Work task: Please work out how many lines in the data below hold the word "black", and state only the number.

--- Entries supplied Enclosed Below ---

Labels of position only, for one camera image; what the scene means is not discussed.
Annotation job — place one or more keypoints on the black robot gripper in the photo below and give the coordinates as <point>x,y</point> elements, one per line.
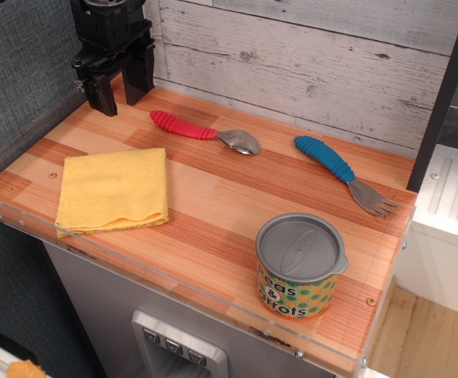
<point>115,37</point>

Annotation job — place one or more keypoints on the yellow towel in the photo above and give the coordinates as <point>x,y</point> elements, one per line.
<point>113,191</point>

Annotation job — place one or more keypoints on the peas and carrots can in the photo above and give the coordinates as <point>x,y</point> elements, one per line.
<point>299,259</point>

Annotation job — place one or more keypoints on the orange object at corner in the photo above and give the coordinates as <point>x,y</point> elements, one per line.
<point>24,369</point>

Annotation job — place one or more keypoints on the white toy sink unit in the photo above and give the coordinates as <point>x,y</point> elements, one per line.
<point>427,265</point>

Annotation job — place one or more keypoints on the red handled spoon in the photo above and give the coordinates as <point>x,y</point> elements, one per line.
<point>237,139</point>

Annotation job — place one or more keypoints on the blue handled fork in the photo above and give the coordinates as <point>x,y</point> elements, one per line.
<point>365,196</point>

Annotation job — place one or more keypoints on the black vertical post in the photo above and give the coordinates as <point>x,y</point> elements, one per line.
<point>437,118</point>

--- End of Enclosed Entries supplied ---

The answer: 2